* What to do
Could you copy every line of the data that contains "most"?

Raw data below:

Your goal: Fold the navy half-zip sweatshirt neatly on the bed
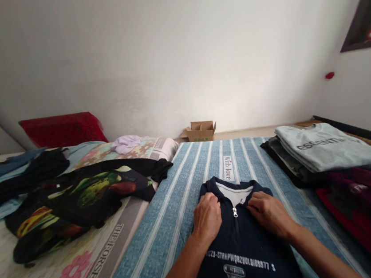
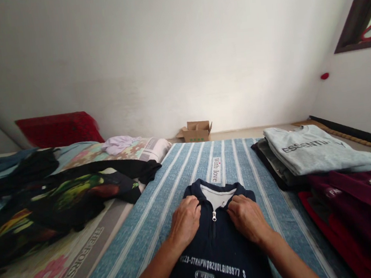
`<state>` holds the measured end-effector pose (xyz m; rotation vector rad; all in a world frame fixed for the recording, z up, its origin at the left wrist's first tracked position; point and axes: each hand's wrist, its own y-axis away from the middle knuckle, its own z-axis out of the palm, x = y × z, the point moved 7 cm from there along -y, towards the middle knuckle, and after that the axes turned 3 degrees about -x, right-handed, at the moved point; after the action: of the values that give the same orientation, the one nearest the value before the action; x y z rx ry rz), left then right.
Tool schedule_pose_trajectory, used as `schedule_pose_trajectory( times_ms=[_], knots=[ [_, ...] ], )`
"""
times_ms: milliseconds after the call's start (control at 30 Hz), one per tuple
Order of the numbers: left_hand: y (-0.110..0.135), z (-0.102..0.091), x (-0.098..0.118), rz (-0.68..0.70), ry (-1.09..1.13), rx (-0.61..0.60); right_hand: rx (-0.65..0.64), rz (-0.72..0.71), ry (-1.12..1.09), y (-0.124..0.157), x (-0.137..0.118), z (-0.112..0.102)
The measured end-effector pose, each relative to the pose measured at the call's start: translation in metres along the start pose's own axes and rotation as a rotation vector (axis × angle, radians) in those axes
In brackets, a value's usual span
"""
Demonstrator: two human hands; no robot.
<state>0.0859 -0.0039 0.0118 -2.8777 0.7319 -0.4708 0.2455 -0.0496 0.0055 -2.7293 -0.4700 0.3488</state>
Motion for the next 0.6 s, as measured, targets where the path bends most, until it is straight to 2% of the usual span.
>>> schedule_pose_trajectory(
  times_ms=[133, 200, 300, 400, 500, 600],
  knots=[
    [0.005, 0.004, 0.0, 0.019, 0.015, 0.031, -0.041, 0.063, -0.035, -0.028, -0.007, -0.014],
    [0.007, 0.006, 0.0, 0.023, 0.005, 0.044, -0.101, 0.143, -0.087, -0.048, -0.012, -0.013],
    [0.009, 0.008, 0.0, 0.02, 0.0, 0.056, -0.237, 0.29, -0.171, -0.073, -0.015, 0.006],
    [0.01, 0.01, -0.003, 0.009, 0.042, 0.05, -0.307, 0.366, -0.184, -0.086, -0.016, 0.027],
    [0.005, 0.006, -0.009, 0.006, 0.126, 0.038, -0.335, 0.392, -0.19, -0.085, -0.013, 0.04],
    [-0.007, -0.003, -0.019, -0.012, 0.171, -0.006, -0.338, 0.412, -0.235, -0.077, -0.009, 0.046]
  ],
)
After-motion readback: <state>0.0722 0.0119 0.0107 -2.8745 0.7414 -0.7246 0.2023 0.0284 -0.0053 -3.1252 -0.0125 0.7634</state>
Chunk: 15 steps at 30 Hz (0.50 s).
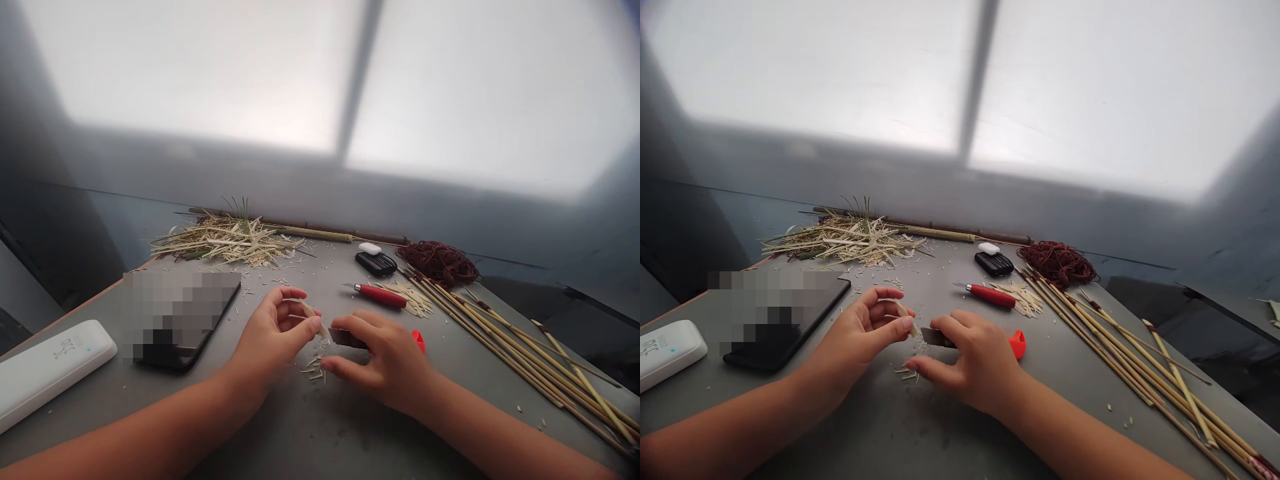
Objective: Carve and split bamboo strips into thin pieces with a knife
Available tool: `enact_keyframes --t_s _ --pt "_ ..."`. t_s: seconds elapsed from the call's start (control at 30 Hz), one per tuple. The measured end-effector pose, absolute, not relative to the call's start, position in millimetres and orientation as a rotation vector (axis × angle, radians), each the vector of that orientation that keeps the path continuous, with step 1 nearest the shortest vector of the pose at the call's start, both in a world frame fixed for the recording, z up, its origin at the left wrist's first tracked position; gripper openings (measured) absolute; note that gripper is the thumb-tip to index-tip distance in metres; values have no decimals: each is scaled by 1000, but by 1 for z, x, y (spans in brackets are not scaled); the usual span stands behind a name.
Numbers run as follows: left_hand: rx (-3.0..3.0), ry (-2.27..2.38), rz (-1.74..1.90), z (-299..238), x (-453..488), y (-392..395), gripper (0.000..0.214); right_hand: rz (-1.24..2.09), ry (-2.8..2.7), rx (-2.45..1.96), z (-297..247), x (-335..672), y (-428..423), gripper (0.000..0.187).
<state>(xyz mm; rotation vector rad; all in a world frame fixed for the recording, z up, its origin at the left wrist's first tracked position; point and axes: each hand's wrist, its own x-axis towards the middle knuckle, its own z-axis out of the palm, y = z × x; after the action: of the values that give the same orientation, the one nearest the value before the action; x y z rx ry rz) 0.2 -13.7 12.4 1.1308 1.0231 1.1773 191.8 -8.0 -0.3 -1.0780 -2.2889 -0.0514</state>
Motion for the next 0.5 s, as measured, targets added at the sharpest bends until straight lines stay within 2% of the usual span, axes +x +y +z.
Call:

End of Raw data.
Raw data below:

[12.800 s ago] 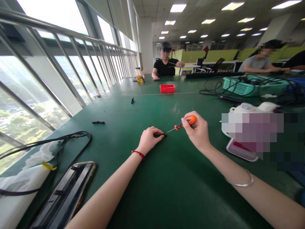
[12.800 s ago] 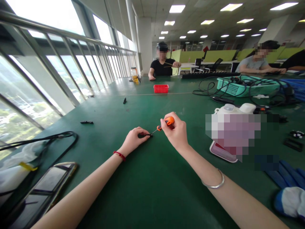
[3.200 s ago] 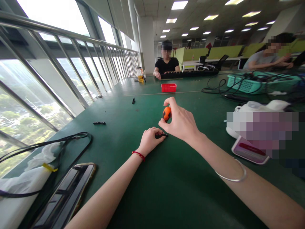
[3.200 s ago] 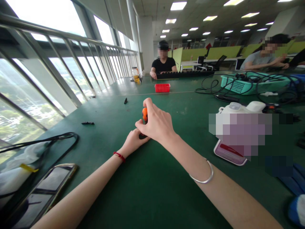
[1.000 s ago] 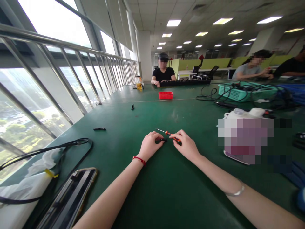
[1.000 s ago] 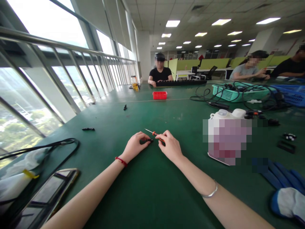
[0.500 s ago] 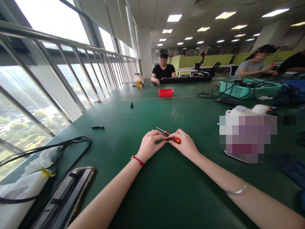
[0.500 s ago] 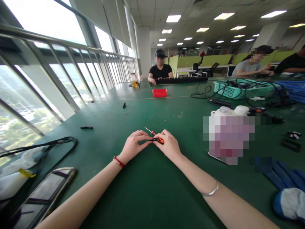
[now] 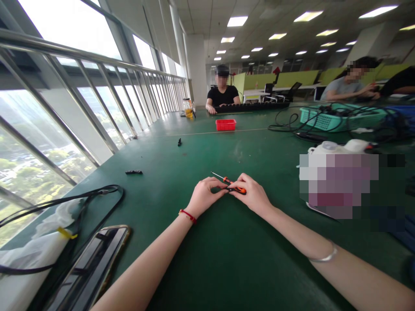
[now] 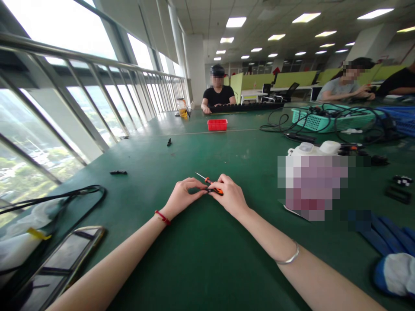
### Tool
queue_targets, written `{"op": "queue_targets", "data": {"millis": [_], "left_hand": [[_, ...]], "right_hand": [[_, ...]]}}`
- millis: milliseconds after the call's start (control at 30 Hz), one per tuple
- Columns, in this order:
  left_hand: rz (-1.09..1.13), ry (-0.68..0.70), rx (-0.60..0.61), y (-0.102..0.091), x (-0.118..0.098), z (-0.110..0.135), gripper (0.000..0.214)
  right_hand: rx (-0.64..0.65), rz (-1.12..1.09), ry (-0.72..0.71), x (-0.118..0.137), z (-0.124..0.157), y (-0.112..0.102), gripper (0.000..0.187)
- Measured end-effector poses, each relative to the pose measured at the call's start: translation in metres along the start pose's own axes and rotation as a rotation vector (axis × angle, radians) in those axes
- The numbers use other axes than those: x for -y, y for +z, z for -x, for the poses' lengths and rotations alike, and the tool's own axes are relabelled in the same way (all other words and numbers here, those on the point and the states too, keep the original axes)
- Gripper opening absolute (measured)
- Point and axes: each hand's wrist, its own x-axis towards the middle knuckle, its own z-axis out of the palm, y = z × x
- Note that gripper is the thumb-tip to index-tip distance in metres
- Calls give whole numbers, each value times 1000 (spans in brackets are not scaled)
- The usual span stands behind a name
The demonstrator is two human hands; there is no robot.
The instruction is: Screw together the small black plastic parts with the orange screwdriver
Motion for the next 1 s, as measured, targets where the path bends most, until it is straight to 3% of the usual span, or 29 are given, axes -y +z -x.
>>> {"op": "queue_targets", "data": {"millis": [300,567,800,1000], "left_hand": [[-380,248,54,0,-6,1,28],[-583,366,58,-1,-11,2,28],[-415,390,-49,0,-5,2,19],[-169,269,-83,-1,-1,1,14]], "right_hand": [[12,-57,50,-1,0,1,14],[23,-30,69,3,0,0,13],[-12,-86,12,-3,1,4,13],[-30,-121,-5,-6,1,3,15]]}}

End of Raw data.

* Response box
Motion for the next 0.6 s, as measured, targets where the path bends most, until it is straight to 2% of the usual span.
Motion for the next 1 s, as measured, targets where the path bends most, until it is straight to 3% of the usual span, or 29 are given, axes -y +z -x.

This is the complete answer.